Von seiner Schwester Elka hat Stefek gelernt, wie sich mit zwei Zinnsoldaten und Münzen das Schicksal beeinflussen lässt oder wie beispielsweise eine am Boden abgestellte volle Sandwichtüte ohne eigenes Zutun sicher in einem Abfallbehälter landet. Als Stefek eines Tages auf dem Bahnhof einen sympathisch wirkenden, etwas traurig blickenden Fahrgast beim Umsteigen beobachtet, ist er sich sofort sicher, dass dieser Mann sein Vater sein muss. Der Vater hatte die Familie verlassen, als Stefek noch ganz klein war. Stefeks einzige Erinnerungsstütze ist ein altes Foto, das mit einem Stift offenbar aus Wut und Enttäuschung fast unkenntlich gemacht wurde. Obwohl Elka abrupt abwiegelt, ist sich Stefek seiner Sache sicher und hofft nun, auch in diesem besonderen Fall das Schicksal beeinflussen zu können. Der Vater soll freiwillig und ohne Verpflichtung zu seiner Familie zurückkehren, daher gibt sich der Junge auch nicht als Sohn zu erkennen. Und Stefek hat auch schon einen Plan. Mit vielen kleinen Tricks gelingt es ihm, den Mann, der inzwischen auf Stefek aufmerksam wurde, am Bahnhof aufzuhalten, so dass er seinen Anschlusszug verpasst und den Aufenthalt zu einem Stadtbummel nutzt. Der Weg führt ihn tatsächlich in Richtung der Wohnung, in der die Geschwister mit der Mutter wohnen. Doch ganz so einfach, wie Stefek das gehofft hatte, lässt sich das Schicksal nun doch nicht beeinflussen.

Der zweite Spielfilm des polnischen Regisseurs Andrzej Jakimowski ist stark autobiografisch gefärbt und schöpft aus seinen eigenen Erfahrungen mit einer älteren Schwester. Jakimowski hat für sein Filmkunstwerk sympathische Laiendarsteller gefunden, die absolut authentisch wirken. Ohne viele Worte erzählt der Film in atmosphärisch dichten Bildern und Tönen anhand von kleinen Episoden und Alltagsbeobachtungen eine fast schon märchenhaft-poetische Geschichte, in der sich Stefek an die Welt der Erwachsenen herantastet und sich darin durch nichts und niemanden entmutigen lässt.
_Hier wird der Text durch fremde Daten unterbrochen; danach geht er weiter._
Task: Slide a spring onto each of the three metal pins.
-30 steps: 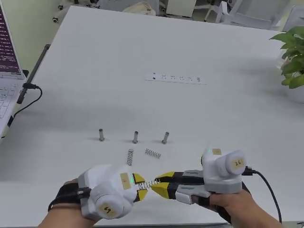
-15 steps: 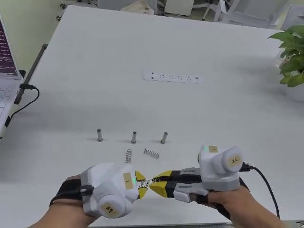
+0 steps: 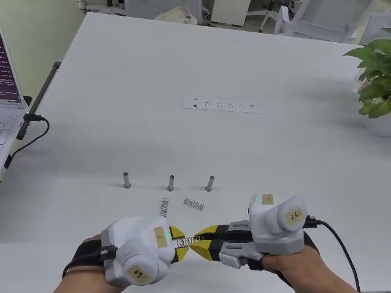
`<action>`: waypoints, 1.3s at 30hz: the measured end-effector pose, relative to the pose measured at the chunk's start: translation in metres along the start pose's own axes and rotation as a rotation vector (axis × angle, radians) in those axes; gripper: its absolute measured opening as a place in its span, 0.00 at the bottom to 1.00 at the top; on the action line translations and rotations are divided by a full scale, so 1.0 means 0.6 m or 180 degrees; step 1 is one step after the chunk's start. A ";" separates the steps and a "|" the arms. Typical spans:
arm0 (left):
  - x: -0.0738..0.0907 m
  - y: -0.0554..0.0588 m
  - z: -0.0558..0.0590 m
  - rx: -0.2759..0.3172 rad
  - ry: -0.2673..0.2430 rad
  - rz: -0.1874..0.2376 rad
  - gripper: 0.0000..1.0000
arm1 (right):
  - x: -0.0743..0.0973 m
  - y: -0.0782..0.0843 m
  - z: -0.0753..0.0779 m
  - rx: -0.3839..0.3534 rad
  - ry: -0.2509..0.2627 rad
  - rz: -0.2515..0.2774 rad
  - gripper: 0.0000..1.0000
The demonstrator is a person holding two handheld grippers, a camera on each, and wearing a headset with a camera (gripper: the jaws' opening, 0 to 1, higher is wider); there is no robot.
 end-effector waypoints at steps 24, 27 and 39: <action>0.039 0.037 -0.075 0.0793 -0.0464 0.0138 0.13 | 0.014 0.012 0.047 -0.0052 0.0241 -0.0089 0.08; 0.048 0.043 -0.086 0.0897 -0.0534 0.0167 0.14 | 0.011 0.011 0.050 -0.0038 0.0247 -0.0116 0.08; 0.091 0.066 -0.128 0.1256 -0.0814 0.0292 0.19 | -0.004 -0.001 0.070 0.0030 0.0260 -0.0198 0.08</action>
Point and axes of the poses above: the centre of the closed fingertips' face, and the gripper's own axes: x roughly backward along the fingers, z roughly to its right, y roughly out of its underside, the point moved 2 cm from there along x, roughly backward along the fingers, and after that the axes turned 11 degrees about x, right-handed, at the moved point
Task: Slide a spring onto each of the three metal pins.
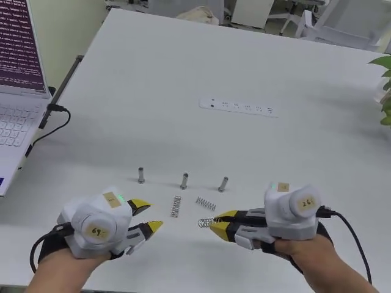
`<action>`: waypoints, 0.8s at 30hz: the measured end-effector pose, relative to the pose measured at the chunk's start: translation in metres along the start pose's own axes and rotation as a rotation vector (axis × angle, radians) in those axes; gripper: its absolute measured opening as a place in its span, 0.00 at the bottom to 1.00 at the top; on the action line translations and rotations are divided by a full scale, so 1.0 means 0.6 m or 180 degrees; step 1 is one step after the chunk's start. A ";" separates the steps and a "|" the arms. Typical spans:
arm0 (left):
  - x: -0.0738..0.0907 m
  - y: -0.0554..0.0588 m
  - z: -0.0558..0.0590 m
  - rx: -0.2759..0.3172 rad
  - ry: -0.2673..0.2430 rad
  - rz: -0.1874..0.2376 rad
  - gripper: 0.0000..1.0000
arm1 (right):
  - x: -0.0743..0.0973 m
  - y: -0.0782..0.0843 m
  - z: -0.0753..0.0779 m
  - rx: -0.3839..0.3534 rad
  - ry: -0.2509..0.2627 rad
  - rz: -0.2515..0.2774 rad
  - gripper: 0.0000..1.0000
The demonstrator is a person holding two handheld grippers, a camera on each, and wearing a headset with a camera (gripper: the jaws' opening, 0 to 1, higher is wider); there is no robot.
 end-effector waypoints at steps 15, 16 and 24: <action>0.035 0.020 -0.048 0.0256 -0.0214 0.0051 0.27 | -0.029 -0.025 0.019 0.0123 -0.0047 -0.0139 0.08; 0.036 0.021 -0.049 0.0265 -0.0221 0.0050 0.28 | -0.031 -0.027 0.020 0.0134 -0.0053 -0.0146 0.08; 0.051 0.029 -0.067 0.0367 -0.0283 0.0074 0.35 | -0.049 -0.053 0.039 0.0251 -0.0029 -0.0212 0.08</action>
Point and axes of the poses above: the centre of the closed fingertips' face, and the gripper's own axes: x roughly backward along the fingers, z roughly to its right, y roughly out of its underside, the point moved 2 cm from there along x, roughly backward along the fingers, and after that the axes turned 11 degrees about x, right-handed, at the moved point
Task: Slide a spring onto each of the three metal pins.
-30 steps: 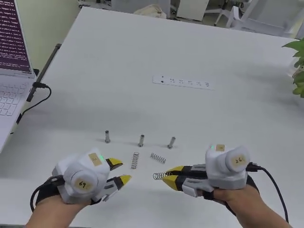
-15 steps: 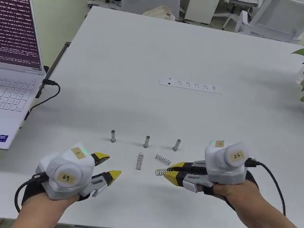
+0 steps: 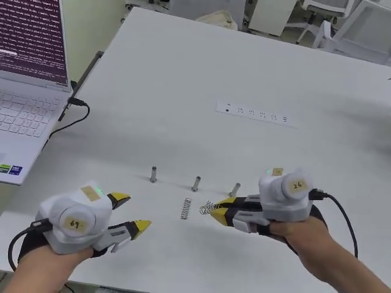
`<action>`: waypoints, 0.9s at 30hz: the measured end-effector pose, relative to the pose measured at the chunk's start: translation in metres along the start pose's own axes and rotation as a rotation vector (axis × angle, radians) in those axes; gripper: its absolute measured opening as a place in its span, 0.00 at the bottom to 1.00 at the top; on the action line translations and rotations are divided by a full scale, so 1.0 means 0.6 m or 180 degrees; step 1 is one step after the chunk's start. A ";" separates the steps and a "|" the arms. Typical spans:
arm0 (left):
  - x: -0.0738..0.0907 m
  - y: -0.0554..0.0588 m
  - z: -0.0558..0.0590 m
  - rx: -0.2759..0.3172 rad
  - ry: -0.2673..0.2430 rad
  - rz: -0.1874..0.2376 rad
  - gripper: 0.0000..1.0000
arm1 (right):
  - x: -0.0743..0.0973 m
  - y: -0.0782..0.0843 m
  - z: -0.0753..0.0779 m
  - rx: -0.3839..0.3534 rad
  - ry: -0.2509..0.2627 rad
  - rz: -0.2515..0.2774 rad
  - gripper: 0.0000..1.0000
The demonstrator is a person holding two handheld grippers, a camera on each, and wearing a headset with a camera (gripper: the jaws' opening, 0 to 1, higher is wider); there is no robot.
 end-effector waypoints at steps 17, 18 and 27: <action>0.022 0.012 -0.033 0.0274 -0.0075 0.0090 0.46 | -0.060 -0.037 0.036 0.0086 0.0078 -0.0177 0.08; 0.022 0.013 -0.033 0.0281 -0.0073 0.0090 0.48 | -0.063 -0.038 0.038 0.0079 0.0082 -0.0191 0.08; 0.027 0.018 -0.038 0.0338 -0.0081 0.0092 0.55 | -0.103 -0.059 0.057 0.0063 0.0073 -0.0270 0.08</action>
Point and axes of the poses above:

Frech spannt er mit einer kleinen Lüge seiner Schwester den Freund aus, um anschließend mit ihm allein eine Spritztour auf dem Motorrad unternehmen zu können. An die Geheimnisse der Liebe und Sexualität tastet er sich im wörtlichen Sinn bei der erwachsenen Nachbarstochter heran, der er beim Baden einen Blutegel entfernt. Zugleich bekommt er bei jeder Gelegenheit aber zu hören, dass er noch zu jung sei und deswegen selbst die Tauben, die einst seinem Vater gehörten, nicht auf ihn reagieren. Erst nach wiederholten Versuchen mit verschiedenen Attributen aus der Welt der Erwachsenen findet er heraus, womit er die Tauben beeindruckt und sie auffliegen lassen kann. Ähnlich hindernisreich gestaltet sich das mehrmals verschobene Bewerbungsgespräch der Schwester, woran Stefek nicht ganz unschuldig ist. Aber da alle das Herz am rechten Fleck haben, obsiegen am Ende Verständnis und Toleranz und auch die Hoffnung bleibt nicht auf der Strecke.